YOUR GOAL: This exercise calls for copying every line below that holds the word "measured".

DATASET SECTION:

= Beginning of Section =

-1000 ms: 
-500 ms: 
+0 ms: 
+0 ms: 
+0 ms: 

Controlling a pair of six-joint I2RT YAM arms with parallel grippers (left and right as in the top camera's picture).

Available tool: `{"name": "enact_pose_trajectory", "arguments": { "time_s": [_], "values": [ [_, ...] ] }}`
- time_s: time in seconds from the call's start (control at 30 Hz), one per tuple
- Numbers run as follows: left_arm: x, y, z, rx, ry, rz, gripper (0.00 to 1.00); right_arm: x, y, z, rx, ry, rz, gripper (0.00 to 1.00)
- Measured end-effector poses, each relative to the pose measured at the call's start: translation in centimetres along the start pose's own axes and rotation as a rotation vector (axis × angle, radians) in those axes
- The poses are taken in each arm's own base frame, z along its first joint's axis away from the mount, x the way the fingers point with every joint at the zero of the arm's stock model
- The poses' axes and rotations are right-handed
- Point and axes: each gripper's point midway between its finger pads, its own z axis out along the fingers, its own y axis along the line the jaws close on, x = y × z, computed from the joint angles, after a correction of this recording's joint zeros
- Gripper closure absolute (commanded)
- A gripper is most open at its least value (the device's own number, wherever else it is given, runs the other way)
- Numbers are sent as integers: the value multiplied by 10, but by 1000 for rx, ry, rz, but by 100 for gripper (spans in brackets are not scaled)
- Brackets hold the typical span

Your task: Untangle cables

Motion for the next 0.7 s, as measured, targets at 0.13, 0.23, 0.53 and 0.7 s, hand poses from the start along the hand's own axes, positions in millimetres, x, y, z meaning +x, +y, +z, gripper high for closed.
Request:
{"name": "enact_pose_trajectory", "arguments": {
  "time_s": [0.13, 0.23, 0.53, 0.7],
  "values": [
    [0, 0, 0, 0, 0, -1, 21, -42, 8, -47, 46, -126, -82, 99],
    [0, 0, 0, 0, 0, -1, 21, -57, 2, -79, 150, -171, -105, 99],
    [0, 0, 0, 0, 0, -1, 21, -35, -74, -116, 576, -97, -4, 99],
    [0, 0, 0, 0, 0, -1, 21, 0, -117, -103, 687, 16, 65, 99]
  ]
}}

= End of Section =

EXERCISE ANSWER:
- Measured end-effector poses, each relative to the pose measured at the call's start: translation in centimetres along the start pose's own axes and rotation as a rotation vector (axis × angle, radians) in those axes
Motion for the next 0.7 s, as measured, targets at 0.13, 0.23, 0.53 and 0.7 s, hand poses from the start along the hand's own axes, positions in millimetres, x, y, z meaning +x, +y, +z, gripper high for closed.

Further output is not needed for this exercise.